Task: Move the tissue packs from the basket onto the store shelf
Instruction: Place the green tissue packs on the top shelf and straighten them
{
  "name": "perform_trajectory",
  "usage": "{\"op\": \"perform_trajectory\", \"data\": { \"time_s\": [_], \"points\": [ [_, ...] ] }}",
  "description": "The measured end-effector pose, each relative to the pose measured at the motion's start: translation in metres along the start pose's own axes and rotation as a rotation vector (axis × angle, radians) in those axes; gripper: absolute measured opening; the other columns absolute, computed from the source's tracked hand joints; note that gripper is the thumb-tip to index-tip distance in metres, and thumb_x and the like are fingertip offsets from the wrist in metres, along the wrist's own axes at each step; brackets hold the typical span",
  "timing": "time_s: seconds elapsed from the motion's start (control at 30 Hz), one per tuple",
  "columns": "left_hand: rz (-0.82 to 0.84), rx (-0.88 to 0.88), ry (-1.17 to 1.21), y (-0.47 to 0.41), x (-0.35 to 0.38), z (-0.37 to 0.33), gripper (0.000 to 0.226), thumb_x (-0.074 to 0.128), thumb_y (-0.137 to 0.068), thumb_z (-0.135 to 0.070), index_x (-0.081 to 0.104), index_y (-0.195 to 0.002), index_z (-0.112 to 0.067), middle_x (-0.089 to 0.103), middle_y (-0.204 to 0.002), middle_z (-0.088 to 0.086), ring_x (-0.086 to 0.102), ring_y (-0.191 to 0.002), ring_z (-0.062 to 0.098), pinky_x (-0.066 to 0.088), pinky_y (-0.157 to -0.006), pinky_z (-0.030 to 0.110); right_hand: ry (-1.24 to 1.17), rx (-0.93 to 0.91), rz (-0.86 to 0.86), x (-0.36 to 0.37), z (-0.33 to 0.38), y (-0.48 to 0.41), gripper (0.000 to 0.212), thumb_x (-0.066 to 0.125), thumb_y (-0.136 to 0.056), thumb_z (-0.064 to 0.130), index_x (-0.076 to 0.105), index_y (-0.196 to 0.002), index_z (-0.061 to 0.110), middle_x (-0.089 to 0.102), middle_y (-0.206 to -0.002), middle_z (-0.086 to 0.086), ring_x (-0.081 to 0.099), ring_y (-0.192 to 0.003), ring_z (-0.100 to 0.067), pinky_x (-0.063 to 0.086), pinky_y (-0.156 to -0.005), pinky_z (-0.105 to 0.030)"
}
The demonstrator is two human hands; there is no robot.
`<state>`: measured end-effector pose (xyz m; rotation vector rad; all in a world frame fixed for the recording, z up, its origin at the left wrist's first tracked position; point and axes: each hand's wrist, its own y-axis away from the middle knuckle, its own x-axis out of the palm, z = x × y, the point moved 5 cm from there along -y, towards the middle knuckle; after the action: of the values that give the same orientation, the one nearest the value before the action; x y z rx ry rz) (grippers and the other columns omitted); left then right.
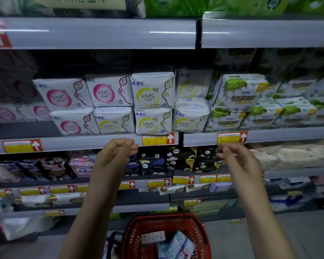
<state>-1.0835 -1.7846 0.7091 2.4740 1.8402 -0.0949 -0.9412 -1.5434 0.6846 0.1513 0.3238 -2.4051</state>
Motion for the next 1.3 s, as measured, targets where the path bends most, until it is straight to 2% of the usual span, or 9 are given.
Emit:
{"op": "perform_trajectory", "data": {
  "time_s": [0.27,0.37,0.5,0.77,0.97,1.07,1.13,1.2,1.3],
  "points": [
    [0.037,-0.016,0.045,0.003,0.006,0.014,0.049,0.057,-0.061,-0.056,0.068,-0.094,-0.021,0.074,-0.094,-0.004,0.068,-0.093,0.01,0.047,-0.079,0.028,-0.009,0.044,-0.03,-0.009,-0.018,-0.002,0.016,0.052,-0.094,0.019,0.063,-0.092,0.03,0.07,-0.089,0.016,0.066,-0.091,-0.005,0.047,-0.073,-0.021],
    [0.037,-0.026,0.067,0.005,0.008,0.017,0.048,0.059,-0.065,-0.052,0.067,-0.098,-0.018,0.074,-0.096,-0.002,0.068,-0.094,0.011,0.047,-0.079,0.027,-0.027,0.077,-0.052,-0.015,-0.018,0.002,0.015,0.051,-0.095,0.02,0.063,-0.093,0.029,0.07,-0.088,0.023,0.065,-0.082,-0.031,0.054,-0.065,-0.043],
    [0.038,-0.029,0.072,0.003,0.013,0.013,0.041,0.057,-0.068,-0.048,0.068,-0.097,-0.02,0.074,-0.097,-0.003,0.068,-0.096,0.01,0.047,-0.083,0.029,-0.03,0.069,-0.061,-0.021,-0.015,0.001,0.014,0.05,-0.096,0.021,0.064,-0.097,0.025,0.07,-0.088,0.017,0.058,-0.082,-0.047,0.051,-0.059,-0.033],
    [-0.005,-0.044,0.095,0.001,0.016,0.007,0.015,0.05,-0.096,-0.019,0.064,-0.095,-0.016,0.071,-0.098,0.001,0.066,-0.098,0.013,0.047,-0.081,0.026,-0.022,0.047,-0.048,-0.027,-0.005,-0.002,0.015,0.05,-0.095,0.019,0.064,-0.1,0.017,0.068,-0.096,0.01,0.067,-0.088,-0.006,0.054,-0.077,-0.024],
    [-0.019,-0.027,0.114,0.007,0.007,0.01,0.026,0.054,-0.081,-0.034,0.066,-0.096,-0.017,0.073,-0.098,0.001,0.068,-0.096,0.013,0.049,-0.082,0.027,0.009,0.041,-0.02,-0.021,-0.004,0.002,0.016,0.049,-0.096,0.023,0.063,-0.103,0.02,0.068,-0.097,0.009,0.058,-0.083,-0.055,0.05,-0.053,-0.023],
    [-0.01,-0.017,0.101,0.011,0.004,0.012,0.035,0.051,-0.074,-0.039,0.066,-0.096,-0.017,0.073,-0.097,0.0,0.068,-0.095,0.012,0.049,-0.083,0.028,-0.011,0.041,0.005,-0.014,-0.006,0.003,0.014,0.05,-0.096,0.022,0.064,-0.098,0.024,0.069,-0.096,0.008,0.067,-0.091,-0.028,0.054,-0.083,-0.042],
    [0.003,-0.011,0.094,0.015,0.002,0.015,0.04,0.056,-0.069,-0.047,0.066,-0.096,-0.019,0.073,-0.095,-0.001,0.068,-0.093,0.01,0.048,-0.08,0.027,-0.014,0.045,0.033,-0.009,-0.008,0.004,0.014,0.051,-0.095,0.021,0.064,-0.098,0.024,0.069,-0.094,0.008,0.066,-0.094,-0.009,0.049,-0.094,-0.027],
    [0.008,-0.007,0.098,0.018,-0.002,0.019,0.049,0.057,-0.062,-0.056,0.067,-0.094,-0.021,0.073,-0.095,-0.002,0.068,-0.091,0.008,0.047,-0.077,0.025,0.004,0.057,0.07,-0.002,-0.01,0.006,0.015,0.049,-0.096,0.019,0.064,-0.099,0.02,0.069,-0.095,0.003,0.062,-0.092,-0.004,0.038,-0.082,0.001],
    [0.005,-0.028,0.082,0.019,-0.006,0.029,0.033,0.067,-0.073,-0.043,0.065,-0.095,-0.018,0.072,-0.095,0.001,0.068,-0.09,0.006,0.048,-0.074,0.018,0.007,0.066,0.096,0.008,-0.019,0.007,0.014,0.05,-0.095,0.02,0.062,-0.096,0.027,0.067,-0.1,0.006,0.062,-0.09,0.002,0.042,-0.074,-0.009]
  ]
}}
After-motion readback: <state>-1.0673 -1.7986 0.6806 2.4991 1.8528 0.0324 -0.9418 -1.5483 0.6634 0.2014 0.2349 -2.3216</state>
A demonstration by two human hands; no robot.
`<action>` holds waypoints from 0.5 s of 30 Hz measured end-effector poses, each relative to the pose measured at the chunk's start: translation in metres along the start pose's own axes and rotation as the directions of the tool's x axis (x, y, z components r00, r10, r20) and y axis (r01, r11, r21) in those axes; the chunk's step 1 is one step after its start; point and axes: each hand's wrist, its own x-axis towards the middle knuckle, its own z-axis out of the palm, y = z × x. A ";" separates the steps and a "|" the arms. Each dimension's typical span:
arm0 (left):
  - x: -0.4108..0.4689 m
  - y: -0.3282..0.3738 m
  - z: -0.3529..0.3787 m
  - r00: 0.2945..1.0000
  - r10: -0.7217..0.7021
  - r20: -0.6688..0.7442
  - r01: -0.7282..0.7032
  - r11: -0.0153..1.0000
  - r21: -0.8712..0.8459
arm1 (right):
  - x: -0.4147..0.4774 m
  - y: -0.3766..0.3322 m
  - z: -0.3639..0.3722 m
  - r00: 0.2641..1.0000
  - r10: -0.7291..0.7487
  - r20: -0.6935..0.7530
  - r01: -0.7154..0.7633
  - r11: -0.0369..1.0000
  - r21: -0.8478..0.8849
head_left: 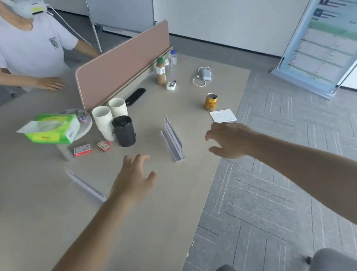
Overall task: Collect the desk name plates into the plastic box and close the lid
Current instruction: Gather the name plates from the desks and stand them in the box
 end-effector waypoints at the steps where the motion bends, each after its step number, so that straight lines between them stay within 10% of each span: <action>1: 0.012 0.000 0.002 1.000 -0.021 0.008 0.021 1.000 -0.008 | 0.018 0.006 0.006 1.000 -0.022 0.011 0.022 1.000 0.010; 15: 0.172 0.033 0.081 0.894 -0.445 0.057 0.449 0.887 -0.107 | 0.311 0.091 0.089 0.906 -0.394 0.151 0.343 0.896 0.281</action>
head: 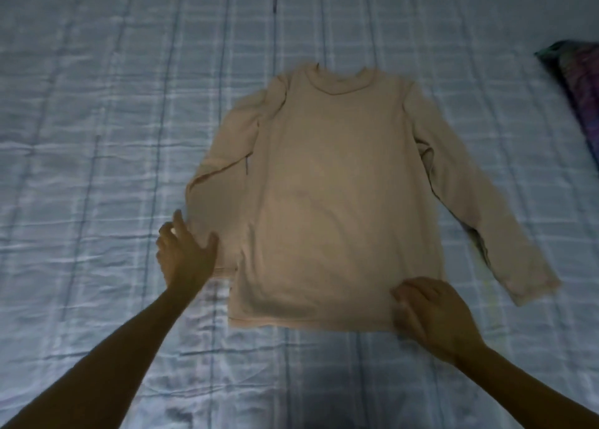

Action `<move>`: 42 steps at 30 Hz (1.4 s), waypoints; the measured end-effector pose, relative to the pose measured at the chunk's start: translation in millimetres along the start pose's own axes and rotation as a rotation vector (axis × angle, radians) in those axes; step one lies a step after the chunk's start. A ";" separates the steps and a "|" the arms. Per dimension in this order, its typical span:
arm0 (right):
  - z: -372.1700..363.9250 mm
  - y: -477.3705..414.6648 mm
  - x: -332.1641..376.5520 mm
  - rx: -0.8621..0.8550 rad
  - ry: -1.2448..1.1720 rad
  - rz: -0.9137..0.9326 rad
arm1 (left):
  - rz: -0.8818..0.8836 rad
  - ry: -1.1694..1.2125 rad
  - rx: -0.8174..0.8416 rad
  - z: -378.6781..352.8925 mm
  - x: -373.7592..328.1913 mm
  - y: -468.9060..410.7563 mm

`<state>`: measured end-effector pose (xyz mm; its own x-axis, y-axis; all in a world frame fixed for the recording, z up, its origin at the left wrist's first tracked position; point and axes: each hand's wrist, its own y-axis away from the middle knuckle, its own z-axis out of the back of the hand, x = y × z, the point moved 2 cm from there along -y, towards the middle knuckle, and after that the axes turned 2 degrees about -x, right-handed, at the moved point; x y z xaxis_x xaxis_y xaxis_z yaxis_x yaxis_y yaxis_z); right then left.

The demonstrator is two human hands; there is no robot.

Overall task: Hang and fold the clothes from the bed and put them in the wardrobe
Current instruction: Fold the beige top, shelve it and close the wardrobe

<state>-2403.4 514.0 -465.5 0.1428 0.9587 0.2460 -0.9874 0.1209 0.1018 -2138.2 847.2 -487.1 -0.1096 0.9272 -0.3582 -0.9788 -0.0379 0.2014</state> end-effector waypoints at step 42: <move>15.3 -30.9 -167.8 -0.684 -0.677 -1.575 | -0.762 -0.424 0.208 -79.2 -108.2 81.6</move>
<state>-2395.8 345.5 -495.1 0.6778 -0.3656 0.6379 0.2439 0.9303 0.2740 -2219.9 714.2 -504.1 0.6709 0.7344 -0.1033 -0.7039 0.6744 0.2229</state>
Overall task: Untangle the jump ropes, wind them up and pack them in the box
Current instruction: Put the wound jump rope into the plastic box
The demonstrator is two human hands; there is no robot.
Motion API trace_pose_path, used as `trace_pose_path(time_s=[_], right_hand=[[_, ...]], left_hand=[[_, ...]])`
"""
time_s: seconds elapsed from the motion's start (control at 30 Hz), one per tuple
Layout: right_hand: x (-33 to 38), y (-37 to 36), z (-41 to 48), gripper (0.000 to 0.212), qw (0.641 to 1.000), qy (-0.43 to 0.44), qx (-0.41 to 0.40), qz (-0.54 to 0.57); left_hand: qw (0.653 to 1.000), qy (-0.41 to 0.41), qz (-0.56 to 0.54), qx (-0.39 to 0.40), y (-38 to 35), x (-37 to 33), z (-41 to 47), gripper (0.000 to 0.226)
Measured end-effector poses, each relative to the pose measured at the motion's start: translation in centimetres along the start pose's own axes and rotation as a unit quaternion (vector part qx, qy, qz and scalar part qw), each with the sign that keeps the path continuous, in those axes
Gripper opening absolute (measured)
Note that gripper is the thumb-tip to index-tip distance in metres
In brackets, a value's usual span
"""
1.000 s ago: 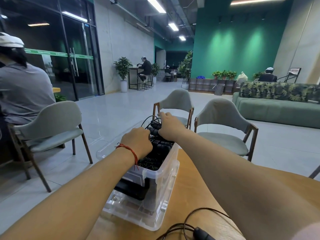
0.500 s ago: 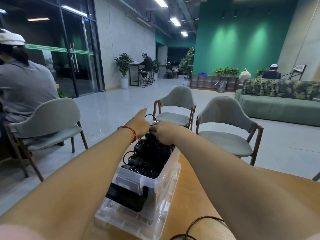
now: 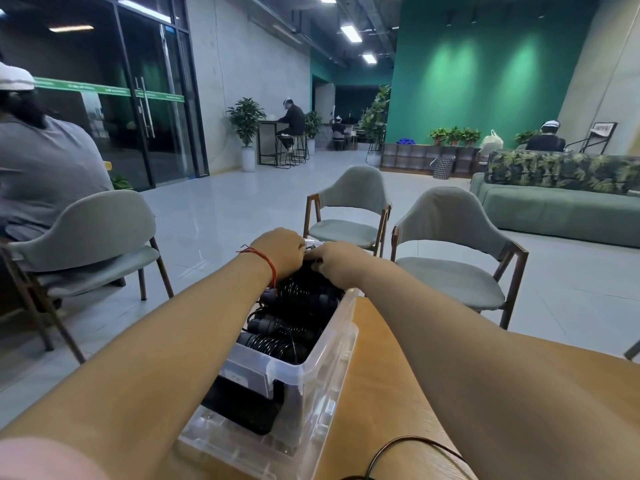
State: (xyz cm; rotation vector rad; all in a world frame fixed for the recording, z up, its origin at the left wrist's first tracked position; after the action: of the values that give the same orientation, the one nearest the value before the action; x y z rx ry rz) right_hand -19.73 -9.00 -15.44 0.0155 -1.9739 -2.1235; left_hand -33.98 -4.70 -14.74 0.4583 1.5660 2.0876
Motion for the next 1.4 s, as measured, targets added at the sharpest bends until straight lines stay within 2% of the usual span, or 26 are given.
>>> trace_pose_path(time_s=[0.17,0.27,0.33,0.4,0.5,0.6,0.73,0.93,1.07,1.23,1.33,1.4], right_hand=[[-0.4,0.1,-0.1,0.031,0.995,-0.032,-0.062,0.069],[-0.6,0.3,-0.6,0.023,0.989,-0.038,-0.112,0.087],[-0.5,0.3,-0.8,0.020,0.989,-0.030,-0.121,0.085],[-0.2,0.4,-0.9,0.019,0.991,-0.017,-0.116,0.067],[0.5,0.5,-1.0,0.022,0.994,-0.009,-0.098,0.042],[1.1,0.6,-1.1,0.029,0.996,-0.010,-0.087,0.018],[0.8,0.4,-0.5,0.025,0.998,-0.029,-0.056,0.022],[0.3,0.6,-0.7,0.024,0.998,-0.044,-0.046,0.026],[0.3,0.4,-0.9,0.027,0.997,-0.045,-0.054,0.018],[0.5,0.3,-1.0,0.028,0.997,-0.047,-0.057,0.018],[0.3,0.3,-0.9,0.028,0.997,-0.046,-0.062,0.019],[0.0,0.2,-0.7,0.027,0.996,-0.049,-0.061,0.033]], left_hand=[[0.999,0.041,-0.027,-0.008,-0.1,0.8,-0.6,0.026],[0.991,0.111,-0.077,-0.018,-0.1,1.8,-1.1,0.023],[0.982,0.170,-0.087,0.002,-0.5,2.5,-1.2,0.029],[0.976,0.195,-0.089,0.046,-0.6,2.6,-1.6,0.031],[0.975,0.185,-0.049,0.114,-0.3,2.1,-2.1,0.021],[0.974,0.197,-0.006,0.109,-0.8,1.5,-1.8,0.029],[0.983,0.167,0.025,0.077,-0.9,0.3,-1.1,0.030],[0.987,0.108,0.047,0.112,-1.0,-0.2,-1.3,0.026],[0.990,0.097,0.082,0.063,-0.6,-0.3,-1.6,0.029],[0.984,0.099,0.070,0.134,-0.1,-1.1,-1.4,0.029],[0.985,0.104,0.053,0.129,-0.2,-1.5,-0.8,0.029],[0.981,0.112,0.018,0.158,-0.7,-1.3,-1.0,0.030]])
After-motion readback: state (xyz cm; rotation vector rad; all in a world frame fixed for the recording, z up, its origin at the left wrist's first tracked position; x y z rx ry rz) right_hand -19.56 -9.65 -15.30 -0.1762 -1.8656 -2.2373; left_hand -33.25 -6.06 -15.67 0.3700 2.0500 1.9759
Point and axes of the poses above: each hand's wrist, its own z-axis towards the middle knuckle, its own y-axis out of the back of the hand, x = y × z, the point moved 3 cm from there along z, towards the middle knuckle, and after that the axes turned 6 degrees about -y, right-handed, at the moved point
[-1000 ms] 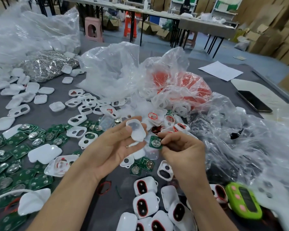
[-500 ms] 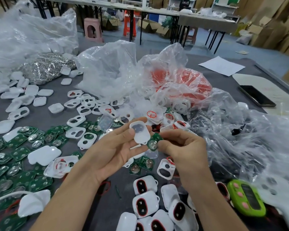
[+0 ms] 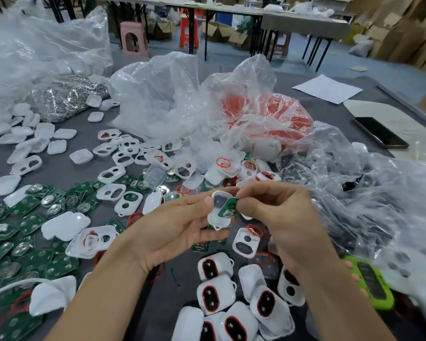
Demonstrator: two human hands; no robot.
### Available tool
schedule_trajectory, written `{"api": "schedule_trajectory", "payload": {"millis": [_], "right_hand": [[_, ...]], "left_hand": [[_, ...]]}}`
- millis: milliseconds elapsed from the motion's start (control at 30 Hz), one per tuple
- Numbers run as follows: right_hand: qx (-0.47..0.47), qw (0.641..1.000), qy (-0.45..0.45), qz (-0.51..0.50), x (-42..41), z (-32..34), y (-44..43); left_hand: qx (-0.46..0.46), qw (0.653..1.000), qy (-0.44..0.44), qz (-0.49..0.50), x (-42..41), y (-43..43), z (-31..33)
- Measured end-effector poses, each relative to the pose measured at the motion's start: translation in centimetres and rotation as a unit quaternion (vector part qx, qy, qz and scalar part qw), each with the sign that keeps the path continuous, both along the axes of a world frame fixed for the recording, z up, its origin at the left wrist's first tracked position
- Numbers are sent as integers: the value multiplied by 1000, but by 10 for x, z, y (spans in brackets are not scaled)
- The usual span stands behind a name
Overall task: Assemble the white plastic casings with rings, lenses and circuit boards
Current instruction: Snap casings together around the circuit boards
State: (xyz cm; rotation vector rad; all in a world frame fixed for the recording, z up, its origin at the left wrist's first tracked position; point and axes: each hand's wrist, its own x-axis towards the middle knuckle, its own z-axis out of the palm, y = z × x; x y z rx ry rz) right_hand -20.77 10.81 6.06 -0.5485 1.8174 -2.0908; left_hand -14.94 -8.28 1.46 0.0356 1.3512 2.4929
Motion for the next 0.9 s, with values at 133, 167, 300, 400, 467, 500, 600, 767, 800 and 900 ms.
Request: {"api": "schedule_trajectory", "payload": {"millis": [133,167,300,400,467,500,600,767,800,900], "right_hand": [[35,998,34,-26,1,-4,-4],[41,998,39,-31,1,-4,-6],[32,998,26,-37,2,-7,-8],[33,998,24,-42,2,-9,-9],[44,997,38,-54,3,-11,-11],[58,995,52,-66,4,-13,-12],[122,977,122,-121,6,-17,-12],[165,949,218,-157,13,-15,-14],[164,949,224,-152,14,-14,-14],[163,947,242,-137,16,-12,-12]], "left_hand": [[10,1000,-13,6,-1,1,-1],[14,1000,-14,6,-1,1,-1],[15,1000,-17,9,-1,2,0],[17,999,-24,15,-1,2,1],[20,999,-27,20,-1,3,1],[23,999,-28,21,-1,3,1],[35,999,-32,23,0,3,1],[53,998,-33,28,-1,4,3],[56,997,-32,29,-1,4,3],[64,997,-30,38,-1,3,3]]}}
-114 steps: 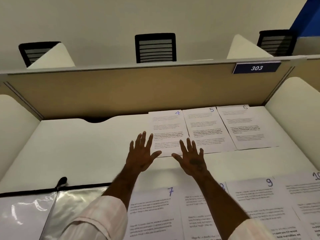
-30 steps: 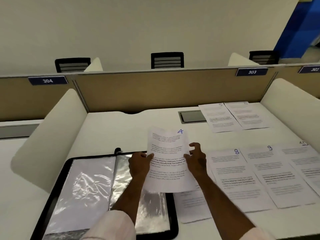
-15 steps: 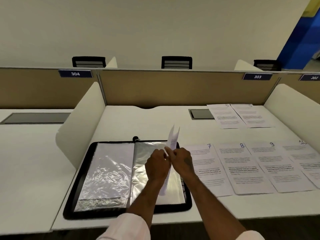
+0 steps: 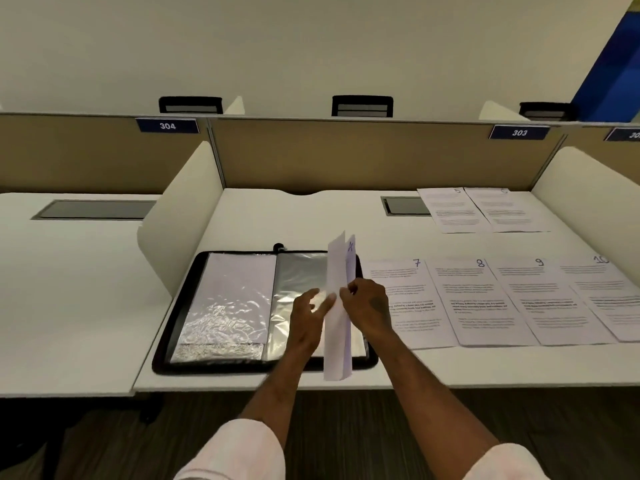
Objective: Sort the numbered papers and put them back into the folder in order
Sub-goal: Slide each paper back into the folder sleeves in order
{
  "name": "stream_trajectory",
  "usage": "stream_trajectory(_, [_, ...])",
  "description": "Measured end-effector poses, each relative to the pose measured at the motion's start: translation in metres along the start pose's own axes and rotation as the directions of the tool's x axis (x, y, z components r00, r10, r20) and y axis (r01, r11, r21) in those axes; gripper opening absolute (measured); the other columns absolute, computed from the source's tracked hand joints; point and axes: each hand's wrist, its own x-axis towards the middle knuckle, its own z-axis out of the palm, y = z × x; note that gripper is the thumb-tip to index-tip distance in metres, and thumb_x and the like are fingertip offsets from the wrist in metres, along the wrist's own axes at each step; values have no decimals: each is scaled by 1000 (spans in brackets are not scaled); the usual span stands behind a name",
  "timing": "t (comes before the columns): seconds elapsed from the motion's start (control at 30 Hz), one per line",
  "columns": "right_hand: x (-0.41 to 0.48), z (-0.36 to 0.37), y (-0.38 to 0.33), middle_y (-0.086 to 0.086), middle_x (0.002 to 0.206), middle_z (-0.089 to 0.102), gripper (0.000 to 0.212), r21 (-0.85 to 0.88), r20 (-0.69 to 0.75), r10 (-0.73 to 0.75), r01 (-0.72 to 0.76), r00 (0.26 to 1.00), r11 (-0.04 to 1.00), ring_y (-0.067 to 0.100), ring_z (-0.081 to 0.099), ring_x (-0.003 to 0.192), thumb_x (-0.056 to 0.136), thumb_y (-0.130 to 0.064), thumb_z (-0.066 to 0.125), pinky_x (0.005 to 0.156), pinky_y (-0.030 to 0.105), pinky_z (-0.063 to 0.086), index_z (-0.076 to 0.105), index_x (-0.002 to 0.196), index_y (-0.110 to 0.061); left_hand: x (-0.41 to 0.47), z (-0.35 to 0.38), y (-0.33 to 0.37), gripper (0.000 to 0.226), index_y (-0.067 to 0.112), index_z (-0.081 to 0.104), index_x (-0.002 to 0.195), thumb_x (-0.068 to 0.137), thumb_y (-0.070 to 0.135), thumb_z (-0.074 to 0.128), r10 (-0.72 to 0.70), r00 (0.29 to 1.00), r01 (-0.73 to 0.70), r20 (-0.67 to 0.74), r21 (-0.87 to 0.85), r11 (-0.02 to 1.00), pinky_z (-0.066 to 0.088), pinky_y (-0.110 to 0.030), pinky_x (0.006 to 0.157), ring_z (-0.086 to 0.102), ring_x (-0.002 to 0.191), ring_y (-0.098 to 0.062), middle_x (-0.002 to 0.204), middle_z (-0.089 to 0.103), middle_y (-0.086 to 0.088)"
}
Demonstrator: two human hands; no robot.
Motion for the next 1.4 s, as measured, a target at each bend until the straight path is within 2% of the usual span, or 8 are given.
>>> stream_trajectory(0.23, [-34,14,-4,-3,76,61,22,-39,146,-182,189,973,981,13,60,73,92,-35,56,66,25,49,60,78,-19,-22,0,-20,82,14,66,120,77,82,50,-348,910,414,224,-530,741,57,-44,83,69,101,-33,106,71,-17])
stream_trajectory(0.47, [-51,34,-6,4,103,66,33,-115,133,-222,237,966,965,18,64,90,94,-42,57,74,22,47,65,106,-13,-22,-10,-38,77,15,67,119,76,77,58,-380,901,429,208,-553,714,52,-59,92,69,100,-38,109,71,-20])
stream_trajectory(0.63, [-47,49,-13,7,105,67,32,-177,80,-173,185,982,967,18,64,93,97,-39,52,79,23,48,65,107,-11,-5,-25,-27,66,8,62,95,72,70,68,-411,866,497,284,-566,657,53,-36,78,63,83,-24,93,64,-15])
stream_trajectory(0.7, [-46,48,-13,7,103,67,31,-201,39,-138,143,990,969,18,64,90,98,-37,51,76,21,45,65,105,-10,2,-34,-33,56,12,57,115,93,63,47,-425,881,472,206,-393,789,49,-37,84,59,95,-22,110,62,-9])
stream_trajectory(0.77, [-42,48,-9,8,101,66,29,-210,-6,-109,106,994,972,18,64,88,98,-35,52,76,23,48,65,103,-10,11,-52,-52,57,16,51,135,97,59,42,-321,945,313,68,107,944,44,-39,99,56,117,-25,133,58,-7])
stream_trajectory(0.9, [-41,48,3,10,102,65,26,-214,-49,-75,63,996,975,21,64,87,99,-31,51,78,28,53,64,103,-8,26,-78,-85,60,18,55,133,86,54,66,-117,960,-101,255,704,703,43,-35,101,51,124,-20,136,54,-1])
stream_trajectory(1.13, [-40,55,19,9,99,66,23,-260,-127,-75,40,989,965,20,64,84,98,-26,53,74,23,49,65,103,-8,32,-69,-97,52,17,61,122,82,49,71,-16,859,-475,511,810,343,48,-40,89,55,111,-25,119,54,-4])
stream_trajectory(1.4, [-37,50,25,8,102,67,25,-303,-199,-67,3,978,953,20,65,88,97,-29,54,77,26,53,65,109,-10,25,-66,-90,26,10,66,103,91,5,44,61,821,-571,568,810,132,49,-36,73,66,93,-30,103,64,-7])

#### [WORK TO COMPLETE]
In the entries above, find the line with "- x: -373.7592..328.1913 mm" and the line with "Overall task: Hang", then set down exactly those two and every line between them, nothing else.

#### [SOLVED EXERCISE]
  - x: -373.7592..328.1913 mm
  - y: -468.9060..410.7563 mm

`<state>`: measured end-effector pose (xyz mm; its own x-axis, y-axis; all in a world frame fixed for the recording, z up, its origin at the left wrist's first tracked position; point and axes: each hand's wrist, its own y-axis away from the middle knuckle, its own z-axis out of the back of the hand, x = y × z, the point moved 2 cm from there along -y, towards the middle knuckle, and after that the axes turned 2 degrees about -x, right-handed, at the moved point; x y z xaxis_x xaxis_y xaxis_z yaxis_x yaxis_y yaxis_z); right then left.

The demonstrator is two human hands; there is no robot.

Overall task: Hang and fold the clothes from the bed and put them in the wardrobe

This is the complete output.